While we readily identify with those who look and think like us, I believe the greatest value of story is its ability to transport us into lives that expand our understanding of the human struggle. The novel, for example, invites us in to hear the thoughts of a woman forced to live as a concubine under a fundamentalist regime (The Handmaid’s Tale) or the musings of a gentle knight as he travels Spain with his servant (Don Quixote). These are seminal works, known for their vividly painted worlds and the challenging themes underscoring them. And due to the nature of the medium, those themes could be absorbed and debated. It was a deliberate, logical procession: moral questions prompted authors to write books, their work opened readers to deep philosophical challenges, those challenges were shared throughout society, society lurched toward a more fully realized, empathic identity. Up until this century, that was how stories were absorbed.
But with social media’s ability to nudge us toward those warm and tidy feelings of righteousness, the path to a loving and just world seems more precarious. Every kernel of information gets put through the conservative and liberal woodchippers, their spray unavoidable. And though most of us know story is doing a number on us, we can’t resist its pull. The question becomes: If all knowledge is curated to each of us in a way that corroborates narrow beliefs, can “the arc of the moral universe” still bend towards justice, as Martin Luther King Jr. envisioned?
I believe the answer lies in our potential for introspection and in that confounding, grating, unending pursuit of common ground. If we want to improve the quality of life for all, a good place to start would be to listen to those whose opinions we fear. Try to understand their concerns without judgment. (This is a maddeningly difficult thing to do, like most things in life worth the doing.)
Rather than feed people stories that show their awakening, the error of their ignorant ways, we could offer them stories that acknowledge where they are.

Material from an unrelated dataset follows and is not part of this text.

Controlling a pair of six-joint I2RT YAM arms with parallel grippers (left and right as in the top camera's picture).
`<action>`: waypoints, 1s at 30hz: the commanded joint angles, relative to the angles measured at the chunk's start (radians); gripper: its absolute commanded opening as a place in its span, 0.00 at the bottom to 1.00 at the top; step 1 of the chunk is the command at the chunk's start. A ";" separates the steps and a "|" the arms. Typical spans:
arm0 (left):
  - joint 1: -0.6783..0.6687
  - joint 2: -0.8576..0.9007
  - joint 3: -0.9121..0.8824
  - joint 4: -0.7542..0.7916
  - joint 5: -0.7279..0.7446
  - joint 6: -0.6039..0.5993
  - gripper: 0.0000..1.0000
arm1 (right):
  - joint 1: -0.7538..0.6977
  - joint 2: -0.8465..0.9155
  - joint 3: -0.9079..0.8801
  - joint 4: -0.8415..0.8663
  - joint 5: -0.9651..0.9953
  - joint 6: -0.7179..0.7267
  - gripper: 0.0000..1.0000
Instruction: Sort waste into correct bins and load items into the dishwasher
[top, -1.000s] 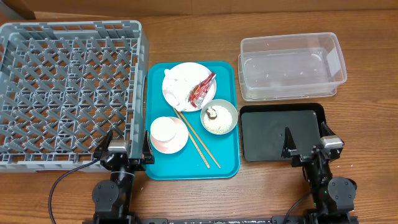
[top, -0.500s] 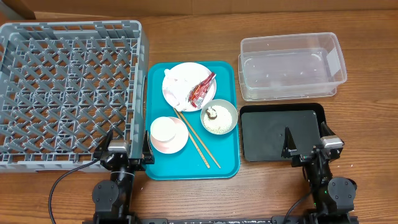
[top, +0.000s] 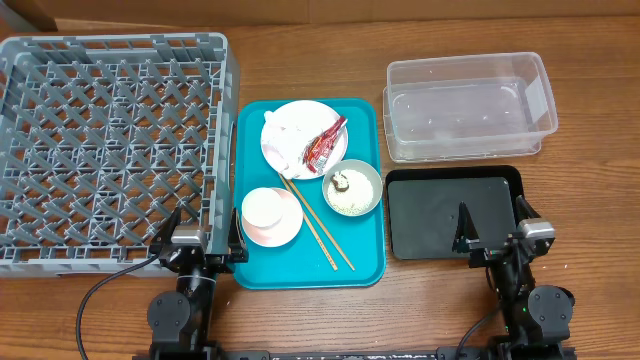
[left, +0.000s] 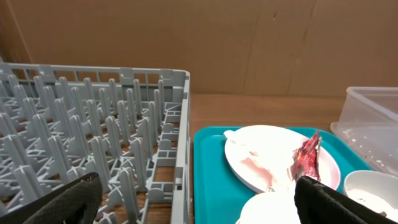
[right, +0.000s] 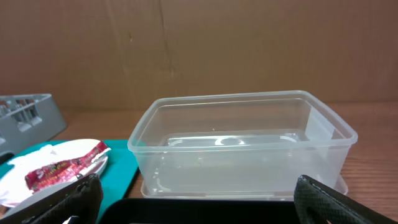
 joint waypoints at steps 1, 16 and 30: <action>-0.004 -0.009 0.027 -0.034 0.016 -0.031 1.00 | -0.003 -0.008 -0.003 0.010 -0.007 0.051 1.00; -0.004 0.513 0.586 -0.467 0.024 0.002 1.00 | -0.002 0.414 0.389 -0.214 -0.113 0.126 1.00; -0.004 0.808 0.814 -0.755 0.098 0.000 1.00 | -0.001 0.994 0.932 -0.607 -0.439 0.114 1.00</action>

When a person is seen, they feel less threatened and more able to accept a deeper, wider understanding of humanity. This is not weakness, this is not validating narrow viewpoints. It is having the courage to meet those whose values we fear. To lean in and listen to their story, the one they’ve been building since childhood, and to absorb it, even for a moment, as our own.
If we can listen in that way, it can’t help but influence the stories we share. Because we are, each of us, far too complex for simple categorization. We need stories that don’t stink of agenda, but piercingly honest ones that show us in the full spectrum of our nature: our heroes have faults, our enemies have virtues, we do good, we do harm, we feel united, we feel alone, we strive to do better. If we can bring these stories forward, as an offering to those we once feared, I have to believe it will be reciprocated.

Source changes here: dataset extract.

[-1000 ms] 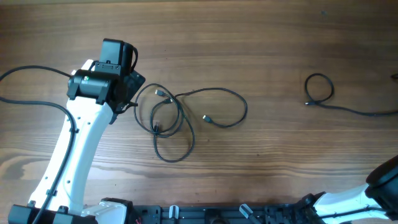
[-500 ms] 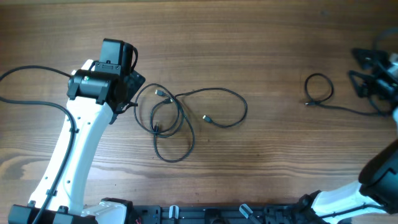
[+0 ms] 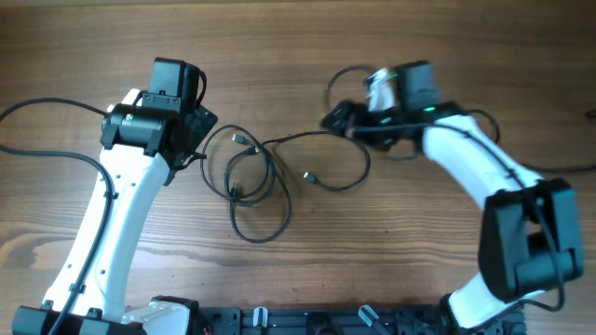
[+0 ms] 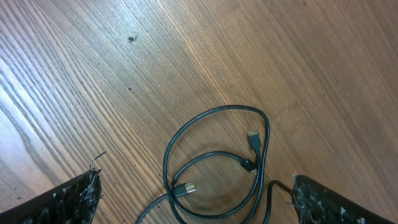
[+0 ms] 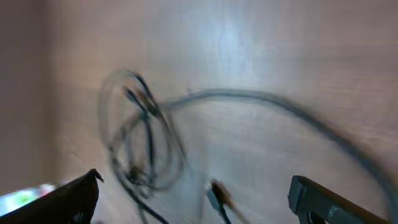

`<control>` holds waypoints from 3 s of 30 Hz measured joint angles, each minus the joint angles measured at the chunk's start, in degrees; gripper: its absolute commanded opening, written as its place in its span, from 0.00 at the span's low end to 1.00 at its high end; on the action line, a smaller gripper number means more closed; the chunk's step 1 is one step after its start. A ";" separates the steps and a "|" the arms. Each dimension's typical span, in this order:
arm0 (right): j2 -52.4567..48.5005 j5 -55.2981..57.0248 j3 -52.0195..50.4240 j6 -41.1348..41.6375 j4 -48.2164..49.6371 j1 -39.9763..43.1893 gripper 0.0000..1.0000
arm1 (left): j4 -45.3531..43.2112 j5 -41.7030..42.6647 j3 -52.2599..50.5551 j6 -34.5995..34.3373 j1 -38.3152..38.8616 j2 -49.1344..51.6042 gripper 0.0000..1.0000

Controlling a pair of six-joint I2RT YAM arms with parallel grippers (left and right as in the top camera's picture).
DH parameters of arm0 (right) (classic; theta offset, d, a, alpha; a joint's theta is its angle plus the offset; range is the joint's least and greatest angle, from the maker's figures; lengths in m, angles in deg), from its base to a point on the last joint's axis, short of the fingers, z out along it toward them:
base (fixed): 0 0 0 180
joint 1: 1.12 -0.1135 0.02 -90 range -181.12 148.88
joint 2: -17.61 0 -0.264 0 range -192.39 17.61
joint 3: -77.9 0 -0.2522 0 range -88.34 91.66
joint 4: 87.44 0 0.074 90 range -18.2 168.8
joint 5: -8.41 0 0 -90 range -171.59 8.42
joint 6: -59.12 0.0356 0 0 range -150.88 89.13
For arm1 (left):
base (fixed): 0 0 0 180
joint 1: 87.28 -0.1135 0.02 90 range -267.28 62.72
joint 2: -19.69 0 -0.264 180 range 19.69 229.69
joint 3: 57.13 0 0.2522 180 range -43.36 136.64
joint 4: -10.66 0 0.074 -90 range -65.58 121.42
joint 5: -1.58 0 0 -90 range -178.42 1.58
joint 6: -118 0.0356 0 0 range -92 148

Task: Untangle cables
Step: 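Bring the right gripper back toward the center of the table, then grasp a black cable end with the right gripper and lift it up-right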

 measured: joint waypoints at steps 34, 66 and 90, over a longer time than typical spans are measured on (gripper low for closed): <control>-0.02 17.53 -0.17 -57.83 -13.99 -14.25 1.00 | 0.00 -0.02 0.00 0.00 0.00 0.00 1.00; 0.96 18.45 -13.25 -60.87 1.20 -14.14 0.04 | 0.00 0.00 0.00 0.00 0.00 0.00 1.00; 19.21 56.26 -8.26 -58.45 30.82 -11.89 0.04 | 0.02 -0.02 0.00 0.00 0.00 0.00 1.00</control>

I hear my two youngest sons at play in the backyard now, creating new adventures full of dire conflicts and narrow escapes. They often disagree on the way the action should unfold. But over the course of several hundred fights, where one has watched the other storm off in frustration, leaving him to play alone in the growing twilight, they have each learned to listen. From our breakfast table, I watch them navigate the newest grievance. The voices rise and sharpen, there’s a moment of silence, an imperceptible acknowledgment, and then the story hums back to life. And as it does, my two sons unconsciously turn from each other. No longer facing off, but out, embracing the call to adventure, imagining the collective story as it flickers and expands for them across the backyard.